Who do you know here?

Your time is now, my sons and daughters. It is finally getting to the end of your high school years as you prepare to go into the real world that is, Rutgers University. There are so many tips and shortcuts I could tell you about, from the best GPA boosting classes, to the best/quietest places to study on campus, but truthfully, I’m not going to talk about that shit.

No, no. Today I’m going to give you a few tips about parties here at our lovely school. I’m not sure if they told you down in whatever town you’re from that college kids tends to drink a lot more then you, but if they didn’t then I’ll be the first to tell you, we do. So prepare your livers to your fullest ability.

There are a bunch of mistakes I made when I first stepped into the party scene almost two years ago here at Rutgers, so in the hopes that you don’t as well, I made a little list for you guys.

Understand that Grey Goose is not in a Rutgers student’s vocabulary

I know when me and my friends first discovered the beauty of alcohol in high school, with nothing to pay for and no responsibilities, we always tried to get the best tasting beer/liquor we could get our hands on.
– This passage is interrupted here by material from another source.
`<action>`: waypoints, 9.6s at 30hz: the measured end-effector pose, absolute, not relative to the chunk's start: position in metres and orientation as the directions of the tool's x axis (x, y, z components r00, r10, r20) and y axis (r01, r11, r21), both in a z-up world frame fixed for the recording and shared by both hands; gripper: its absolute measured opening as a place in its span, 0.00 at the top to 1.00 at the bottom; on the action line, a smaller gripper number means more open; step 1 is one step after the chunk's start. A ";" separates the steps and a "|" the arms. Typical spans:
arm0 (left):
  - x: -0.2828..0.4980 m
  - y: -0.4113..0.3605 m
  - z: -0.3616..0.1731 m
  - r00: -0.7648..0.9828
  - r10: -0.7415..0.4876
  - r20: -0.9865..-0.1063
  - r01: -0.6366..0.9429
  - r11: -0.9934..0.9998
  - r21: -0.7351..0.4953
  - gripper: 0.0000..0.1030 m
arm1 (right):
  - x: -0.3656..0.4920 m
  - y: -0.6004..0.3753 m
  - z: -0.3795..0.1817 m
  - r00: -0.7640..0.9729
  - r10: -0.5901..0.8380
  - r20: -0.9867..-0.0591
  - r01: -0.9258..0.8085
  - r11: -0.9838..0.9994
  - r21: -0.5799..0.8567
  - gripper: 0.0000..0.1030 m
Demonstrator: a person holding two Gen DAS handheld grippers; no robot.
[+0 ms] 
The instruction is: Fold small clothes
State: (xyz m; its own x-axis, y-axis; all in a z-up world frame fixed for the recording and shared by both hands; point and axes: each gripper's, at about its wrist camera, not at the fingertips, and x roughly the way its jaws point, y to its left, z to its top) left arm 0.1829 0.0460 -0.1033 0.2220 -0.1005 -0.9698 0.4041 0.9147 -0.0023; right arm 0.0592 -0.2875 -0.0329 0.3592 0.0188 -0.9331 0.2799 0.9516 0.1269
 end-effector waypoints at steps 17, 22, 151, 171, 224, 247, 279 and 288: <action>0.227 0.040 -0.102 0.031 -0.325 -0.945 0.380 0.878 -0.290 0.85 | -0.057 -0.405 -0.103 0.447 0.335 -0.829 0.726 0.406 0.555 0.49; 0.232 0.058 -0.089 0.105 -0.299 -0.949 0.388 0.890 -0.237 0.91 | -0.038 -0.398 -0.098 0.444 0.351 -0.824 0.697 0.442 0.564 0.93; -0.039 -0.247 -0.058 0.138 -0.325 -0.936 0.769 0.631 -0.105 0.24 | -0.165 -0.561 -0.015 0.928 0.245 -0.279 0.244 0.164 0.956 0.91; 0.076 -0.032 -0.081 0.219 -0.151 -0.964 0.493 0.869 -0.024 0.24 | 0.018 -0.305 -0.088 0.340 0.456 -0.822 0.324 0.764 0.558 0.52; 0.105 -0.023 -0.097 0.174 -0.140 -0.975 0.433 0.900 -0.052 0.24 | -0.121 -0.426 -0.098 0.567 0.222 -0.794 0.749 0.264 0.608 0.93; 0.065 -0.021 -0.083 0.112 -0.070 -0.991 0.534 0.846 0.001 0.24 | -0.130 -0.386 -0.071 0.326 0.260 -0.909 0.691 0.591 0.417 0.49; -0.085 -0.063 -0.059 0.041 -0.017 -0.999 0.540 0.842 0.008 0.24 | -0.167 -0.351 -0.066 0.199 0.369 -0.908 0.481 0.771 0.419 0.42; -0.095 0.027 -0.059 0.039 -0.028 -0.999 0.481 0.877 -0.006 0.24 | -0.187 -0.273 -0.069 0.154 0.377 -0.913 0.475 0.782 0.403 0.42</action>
However, today, boys and girls, I’m going to give you your first vocabulary lesson of college, and that word is Natural Ice. I know it sounds elegant and impressive, but it tastes like someone poured out just a little bit of a water bottle out and filled the empty space with piss, not a lot of piss, but a little bit of piss.
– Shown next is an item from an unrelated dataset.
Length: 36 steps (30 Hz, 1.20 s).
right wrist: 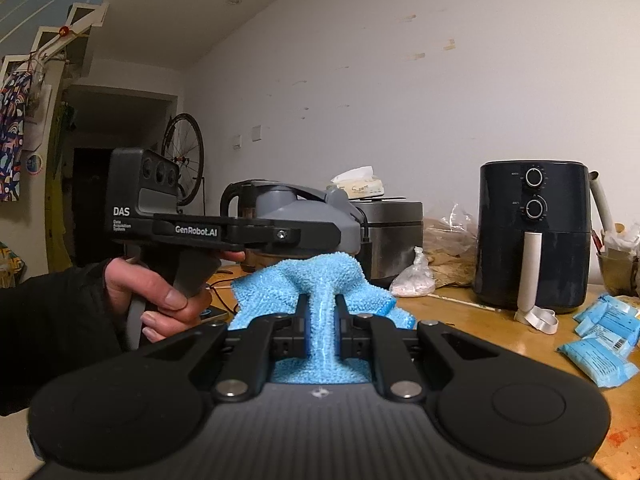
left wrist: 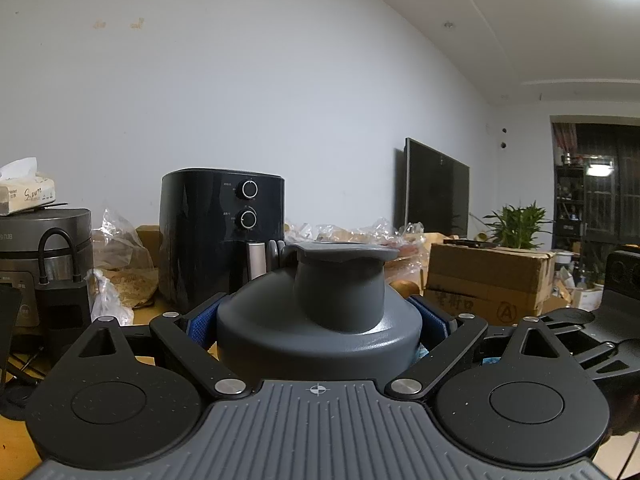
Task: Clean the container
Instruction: 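Bring the cloth up to the bottle base while the left tool brings the bottle over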
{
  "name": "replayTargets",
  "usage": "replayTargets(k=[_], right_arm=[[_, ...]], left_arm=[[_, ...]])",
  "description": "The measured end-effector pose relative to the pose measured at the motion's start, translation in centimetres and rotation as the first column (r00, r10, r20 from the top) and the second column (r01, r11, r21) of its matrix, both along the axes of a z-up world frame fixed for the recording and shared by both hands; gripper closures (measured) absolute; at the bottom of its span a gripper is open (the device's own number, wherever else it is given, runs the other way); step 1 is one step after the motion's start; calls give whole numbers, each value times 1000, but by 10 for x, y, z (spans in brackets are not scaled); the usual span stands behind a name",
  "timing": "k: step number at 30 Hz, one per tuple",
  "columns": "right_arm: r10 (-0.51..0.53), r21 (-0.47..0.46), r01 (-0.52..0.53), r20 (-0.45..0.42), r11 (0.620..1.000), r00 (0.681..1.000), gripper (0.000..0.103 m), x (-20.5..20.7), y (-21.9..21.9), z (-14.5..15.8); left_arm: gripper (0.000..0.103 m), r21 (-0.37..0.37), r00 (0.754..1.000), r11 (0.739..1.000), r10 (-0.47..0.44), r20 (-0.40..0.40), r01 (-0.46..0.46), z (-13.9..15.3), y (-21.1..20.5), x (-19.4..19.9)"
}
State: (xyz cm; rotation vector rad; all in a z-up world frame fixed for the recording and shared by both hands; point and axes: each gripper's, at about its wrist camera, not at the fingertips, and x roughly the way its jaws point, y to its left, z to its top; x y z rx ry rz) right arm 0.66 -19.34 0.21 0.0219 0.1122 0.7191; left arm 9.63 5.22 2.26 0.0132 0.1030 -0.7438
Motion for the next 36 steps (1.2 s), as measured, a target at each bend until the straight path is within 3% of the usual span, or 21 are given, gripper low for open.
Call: replayTargets(k=[16,36], right_arm=[[12,1,-11,-48,1000,999,100,23,15,0],[-4,-94,-3,-72,996,997,100,26,26,4]], left_arm=[[8,4,1000,1000,8,-5,-8,1,-1,-1],[8,21,1000,999,26,3,-26,1,-5,-3]])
You are going to be drinking out of plastic vodka bottles, not because you can drop it without it breaking, but because its $10, and you need the extra $3 in your bank account to buy a slice from R.U. Grill at 3 a.m. So get used to drinking whatever the fuck is around, because after you fail that exam on a Thursday afternoon, the taste of whatever alcohol it is won’t bother you.

If you are really drunk, smoking is not always the best move

I know a lot of times you’re going to get really drunk and think that you can suddenly face an entire blunt by yourself, but it’s simply not true, my children. All it’s going to do is make you very, very awkward at the party when your just scanning the entire room. The obvious question your going to ask yourself is, Do they know?”, and the answer is yes, we all know you’re high and we all know you’re tweaking and your mom will most likely call you tonight to check up on you.
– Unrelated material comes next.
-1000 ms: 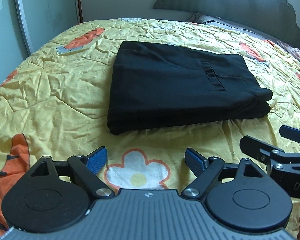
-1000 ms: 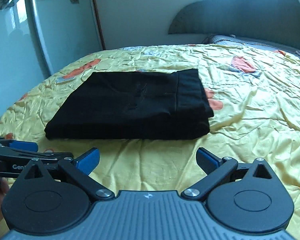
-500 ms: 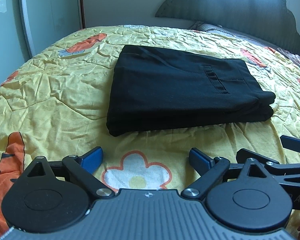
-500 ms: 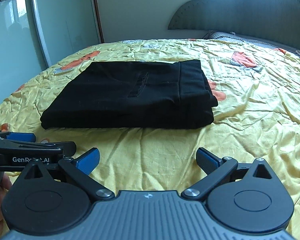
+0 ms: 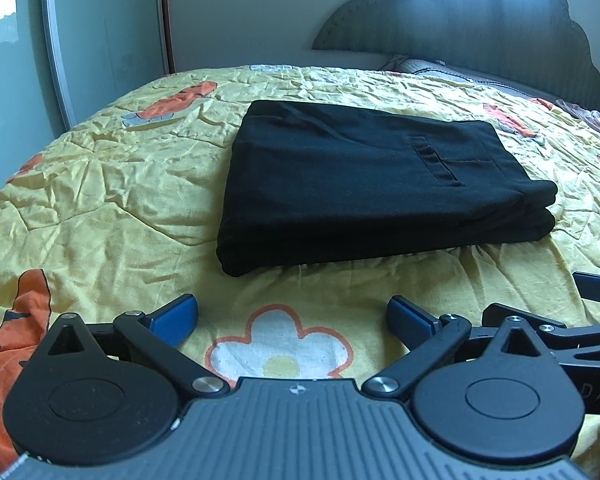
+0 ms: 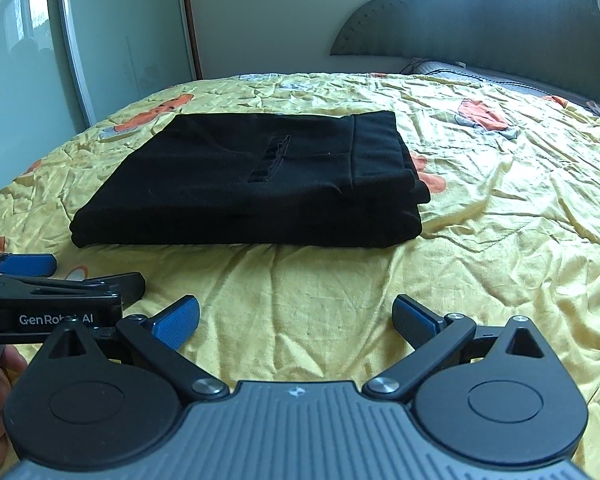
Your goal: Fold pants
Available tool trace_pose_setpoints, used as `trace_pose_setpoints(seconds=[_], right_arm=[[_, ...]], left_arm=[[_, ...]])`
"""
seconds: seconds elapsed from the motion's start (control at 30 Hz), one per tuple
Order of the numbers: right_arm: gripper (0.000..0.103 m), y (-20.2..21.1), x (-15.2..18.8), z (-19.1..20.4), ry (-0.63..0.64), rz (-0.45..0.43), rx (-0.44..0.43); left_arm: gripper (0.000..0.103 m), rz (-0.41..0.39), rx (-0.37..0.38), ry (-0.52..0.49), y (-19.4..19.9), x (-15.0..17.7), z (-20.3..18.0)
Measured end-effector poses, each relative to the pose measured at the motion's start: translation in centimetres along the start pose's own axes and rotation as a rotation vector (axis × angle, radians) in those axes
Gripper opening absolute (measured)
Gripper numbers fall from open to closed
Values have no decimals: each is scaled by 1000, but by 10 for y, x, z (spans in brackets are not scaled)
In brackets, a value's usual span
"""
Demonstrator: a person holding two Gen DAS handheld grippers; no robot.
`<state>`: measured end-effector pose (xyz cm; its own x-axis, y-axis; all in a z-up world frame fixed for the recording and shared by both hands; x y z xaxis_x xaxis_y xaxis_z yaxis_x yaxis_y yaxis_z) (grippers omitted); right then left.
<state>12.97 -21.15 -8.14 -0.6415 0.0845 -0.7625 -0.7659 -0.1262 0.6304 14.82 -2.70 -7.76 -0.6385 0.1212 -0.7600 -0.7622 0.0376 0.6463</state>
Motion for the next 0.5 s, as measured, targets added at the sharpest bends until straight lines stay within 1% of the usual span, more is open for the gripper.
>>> trace_pose_setpoints(seconds=[0.37, 0.5], right_arm=[[103, -2, 2, -1, 24, 0, 18], [103, 0, 1, -4, 18, -10, 54]], left_arm=[[103, -10, -7, 12, 0, 1, 2], [103, -18, -5, 10, 2, 3, 3]])
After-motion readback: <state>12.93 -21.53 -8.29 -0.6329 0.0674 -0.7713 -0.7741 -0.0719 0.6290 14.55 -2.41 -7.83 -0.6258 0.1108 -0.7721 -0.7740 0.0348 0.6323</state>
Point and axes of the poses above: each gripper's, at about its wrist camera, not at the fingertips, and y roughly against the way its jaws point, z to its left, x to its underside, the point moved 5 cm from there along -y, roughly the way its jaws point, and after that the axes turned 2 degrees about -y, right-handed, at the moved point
If you’re a guy and you don’t have ratio, either get drunk in the dorms or have a plan when you get to the party

Too many times I’ve thought to myself, “You know what, we have five guys and two girls, but I think we could probably get in.” Once you come to Rutgers, if this idea gets into your head, realize that you are wrong as fuck. It’s simply not going to happen. So listen, some of the best nights you’re going to have are going to be drinking with your friends in your dorm room anyway, so use this night as an excuse to do that. However, if you’re feeling extra frisky and need to get out, HAVE A PLAN. Know the ins and outs of the party. Is there anyone that lives there that you’ve even met once and can drop their name? Are you willing to pay $10? Are there any windows on the first floor to sneak in to?

Just realize you will not get in anywhere without at least $5’s, knowing someone, and/or ratio, it sucks, but it’s true.

Wear shitty shoes

This may seem pretty random but it’s a useful tip. No really gives a shit, anyways, about your new all white Jordans or high heels. If you think you’re going to be in a clean living room playing beer pong at a party, survey says, wrong as fuck again. You’re going to be in a shitty frat basement with paint all over the walls and alcohol spilling all over the floor. Do yourself a favor and get a pair of vans that only gain more character as they get dirtier.

*This next one is for guys only

If a girl gives you a look like she just smelt a fart when you try and dance with her, stop trying

Too often I see guys making a very noble attempt at trying to dance with a girl that’s really just not going to happen, bro. Just move on, before you get the reputation around the party of that weird guy who keeps grinding on random girls.

These are just a few random tips I thought of, but they are crucial. Believe me, everyone’s oblivious when they first get here. I had no idea what the fuck I was doing. I’ll leave you guys with that fact that sometimes it’s tough, but Rutgers parties are one of a kind, and they can get really fun, so get ready to enjoy yourself.